What I was trying to convey in my explanation was simply that Load and Capacity have no automatic
relation to the resources required by jobs or available in nodes, and in order to provide
that relation you must configure load and capacity according to levels that the user sees
as appropriate.

Gabe =)

________________________________________
From: Mattmann, Chris A (388J) [chris.a.mattmann@jpl.nasa.gov]
Sent: Monday, April 16, 2012 8:27 PM
To: <dev@oodt.apache.org>
Cc: Wong, Cynthia L (388J)
Subject: Re: Capacity vs Load in Resource Manager

Hi Gabe,

On Apr 16, 2012, at 11:44 AM, Resneck, Gabriel M (388J) wrote:

>
> To use Chris's words, when using the "fresh-out-of-the-box" version of the RM, both of
the concepts of Capacity and Load are entirely arbitrary.

I'd clarify that while the default values set for these concepts are arbitrary, the concepts
themselves are not.
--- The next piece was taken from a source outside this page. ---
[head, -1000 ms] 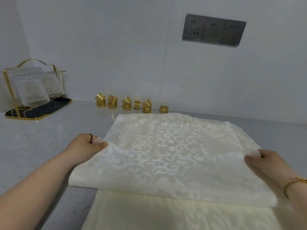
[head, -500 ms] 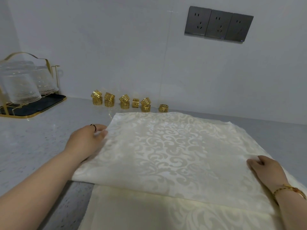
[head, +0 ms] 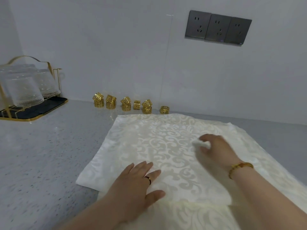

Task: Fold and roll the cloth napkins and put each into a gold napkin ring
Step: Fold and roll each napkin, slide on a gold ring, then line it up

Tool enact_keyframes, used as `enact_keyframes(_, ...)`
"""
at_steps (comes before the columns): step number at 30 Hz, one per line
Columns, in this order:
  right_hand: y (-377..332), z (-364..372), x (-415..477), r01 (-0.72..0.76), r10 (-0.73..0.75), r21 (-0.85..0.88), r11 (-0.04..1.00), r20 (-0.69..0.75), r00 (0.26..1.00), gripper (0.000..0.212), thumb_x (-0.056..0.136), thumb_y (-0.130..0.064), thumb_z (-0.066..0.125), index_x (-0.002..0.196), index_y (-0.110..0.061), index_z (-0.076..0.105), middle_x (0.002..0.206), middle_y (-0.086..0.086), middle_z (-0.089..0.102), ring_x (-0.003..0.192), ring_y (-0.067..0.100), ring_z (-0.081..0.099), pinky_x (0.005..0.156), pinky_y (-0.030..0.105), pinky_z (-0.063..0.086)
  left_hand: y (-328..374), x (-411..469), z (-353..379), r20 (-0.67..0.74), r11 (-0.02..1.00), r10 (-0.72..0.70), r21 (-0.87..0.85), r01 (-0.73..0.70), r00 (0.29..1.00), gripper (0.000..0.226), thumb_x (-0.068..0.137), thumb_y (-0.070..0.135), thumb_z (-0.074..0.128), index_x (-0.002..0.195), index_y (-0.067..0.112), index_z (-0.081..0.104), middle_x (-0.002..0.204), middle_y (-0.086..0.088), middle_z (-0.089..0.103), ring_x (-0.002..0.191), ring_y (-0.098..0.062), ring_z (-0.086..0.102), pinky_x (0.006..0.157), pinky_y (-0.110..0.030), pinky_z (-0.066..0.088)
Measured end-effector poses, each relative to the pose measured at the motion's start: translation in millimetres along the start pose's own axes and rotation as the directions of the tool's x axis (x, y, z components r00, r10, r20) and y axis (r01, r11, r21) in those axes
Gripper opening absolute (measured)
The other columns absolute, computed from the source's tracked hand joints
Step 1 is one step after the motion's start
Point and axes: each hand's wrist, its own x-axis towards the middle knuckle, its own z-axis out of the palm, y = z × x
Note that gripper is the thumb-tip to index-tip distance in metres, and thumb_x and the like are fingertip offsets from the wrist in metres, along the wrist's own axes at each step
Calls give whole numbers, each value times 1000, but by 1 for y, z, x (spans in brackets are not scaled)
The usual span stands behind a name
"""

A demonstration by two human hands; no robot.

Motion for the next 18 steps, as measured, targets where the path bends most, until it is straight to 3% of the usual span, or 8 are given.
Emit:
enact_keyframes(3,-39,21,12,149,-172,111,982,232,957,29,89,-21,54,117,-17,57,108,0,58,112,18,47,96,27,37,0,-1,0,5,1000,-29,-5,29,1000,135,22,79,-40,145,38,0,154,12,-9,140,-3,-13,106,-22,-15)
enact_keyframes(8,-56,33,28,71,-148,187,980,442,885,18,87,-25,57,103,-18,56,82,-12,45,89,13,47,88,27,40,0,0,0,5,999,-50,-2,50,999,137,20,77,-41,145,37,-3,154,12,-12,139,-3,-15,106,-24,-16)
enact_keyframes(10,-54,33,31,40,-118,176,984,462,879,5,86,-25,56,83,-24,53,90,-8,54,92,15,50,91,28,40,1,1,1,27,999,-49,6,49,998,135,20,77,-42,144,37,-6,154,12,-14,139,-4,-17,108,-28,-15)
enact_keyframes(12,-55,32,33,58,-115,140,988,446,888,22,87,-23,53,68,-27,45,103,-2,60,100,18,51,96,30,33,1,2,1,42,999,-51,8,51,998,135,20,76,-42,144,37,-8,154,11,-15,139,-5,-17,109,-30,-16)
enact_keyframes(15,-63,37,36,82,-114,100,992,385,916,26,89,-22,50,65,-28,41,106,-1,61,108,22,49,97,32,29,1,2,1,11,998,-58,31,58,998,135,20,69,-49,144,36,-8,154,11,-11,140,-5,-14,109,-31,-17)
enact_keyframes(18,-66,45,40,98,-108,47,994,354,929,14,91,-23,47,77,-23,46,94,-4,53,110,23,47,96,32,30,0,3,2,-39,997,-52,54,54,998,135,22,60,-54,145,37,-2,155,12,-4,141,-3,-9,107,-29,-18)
Capacity is used
by the AssignmentMonitor and is a core property of the ResourceNode class. Load, is leveraged
by the AssignmentMonitor
to determine the current business of one of the ResourceNodes.

> They have no relation to any kind of resources available on your node machines.

Well, again, the default out of the box values for these concepts don't, but the concepts
themselves do.

> Therefore, if you give each job a load of 1 (regardless of the node resources required
to run the job) and if you give a node a capacity of 10, the RM will try to always have 10
jobs running on that node.
>  It does nothing to track resource usage on the node, so use of such a paradigm as the
one that I just described could be wildly inefficient.

Let's clarify that again. Saying it *does nothing* kind of doesn't sound right to me. It *does*
do something. It tracks how
much load is currently on a node, compared to its current capacity, and provides that information
as-is to the Scheduler,
which then in turn uses the information to determine a node "besting" algorithm to determine
what node to select to
Batch a job out to. So, it does *do something*. It's just that it's not real-time and more
virtual profiling. And, let's be specific.
The XMLAssignmentMonitor decides how this information will be used and provided and tracked.
This is just one
potential implementation of the AssignmentMonitor RM extension point.

We could (and should) develop a Ganglia resource monitor that could leverage Ganglia information
to plug in. And
we could develop a TorqueAssignmentMonitor that uses qmon or something like it to parse the
information out of
Torque's queue. We could also connect in to Sun Grid Engine (SGE) or another DRM technology
to get this
information too.


> Because these numbers are arbitrary, I recommend carefully investigating the availability
of resources on your nodes and setting load and capacity levels using that information.  For
example, if you find that your jobs tend to be I/O bound when you have more than 3 running
simultaneously on the same node, then you could set your job load to 1 and the node capacity
to 3.  If you wanted more granularity, you could easily set the load to 33 and the capacity
to 100.  Since these numbers are entirely arbitrary, you have the freedom to make such changes.
 Obviously, not all jobs will be the same, so you may want to assign different loads to different
jobs and assign different capacities to nodes based upon the resources that each makes available.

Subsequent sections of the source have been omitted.